Q. You have expressed concern that many older people end up in what you call “bridge jobs,” at places like Starbucks, Hope Depot and Wal-Mart. What’s so bad about a bridge job?
A. It’s important that the retail sector is pursuing older people, and the reason they are doing that is that they recognize them as a source of talent and experience. What troubles me is that the bridge job is becoming the new default position for people moving into their 60s and 70s. I know from our research that there are millions of people looking for something different who don’t want to phase out but instead want to focus in on work that is significant beyond themselves and they are having a much more difficult time following that path. I worry that the restful golden years are going to be supplanted by the Wal-Mart decades.
Q. You acknowledge that employers aren’t helping. What would you like to see employers doing?

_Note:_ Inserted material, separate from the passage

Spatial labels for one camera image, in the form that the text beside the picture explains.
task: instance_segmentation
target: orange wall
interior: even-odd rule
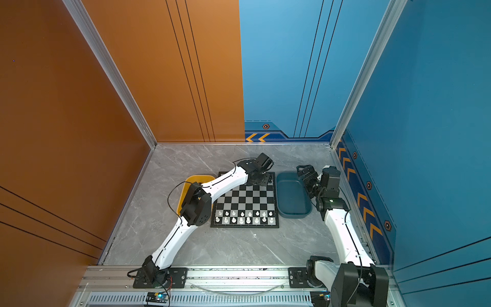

A. Employers need to recognize, particularly those facing talent shortages, that there is more than one place to look when filling these gaps. While many young people have an enormous amount to offer, there is another vast and growing pool of talent and commitment. And employers need to correct some misconceptions. They often assume that people in their 50s and 60s have one foot out the door. But an accumulation of evidence supports the fact that turnover is less with this population than with young people. So it is worth investing in these individuals.
Q. You make a lot of policy suggestions including revamping higher education, creating programs to train older workers, allowing people to buy into Medicare, giving workers earlier access to tax-advantaged savings and pensions, and my favorite – the national sabbatical. Do you think we can hope to see some of these policy changes in a next administration?
A. The answer is dispiriting. It’s hard enough to get the candidates to talk about the hot-button issues of Social Security and Medicare. But no one is talking about these issues even though many of them are themselves nearing this juncture. There is no creative policy debate around these issues. No recent candidate has embraced them. And with 10,000 boomers turning 60 every day, it’s about time.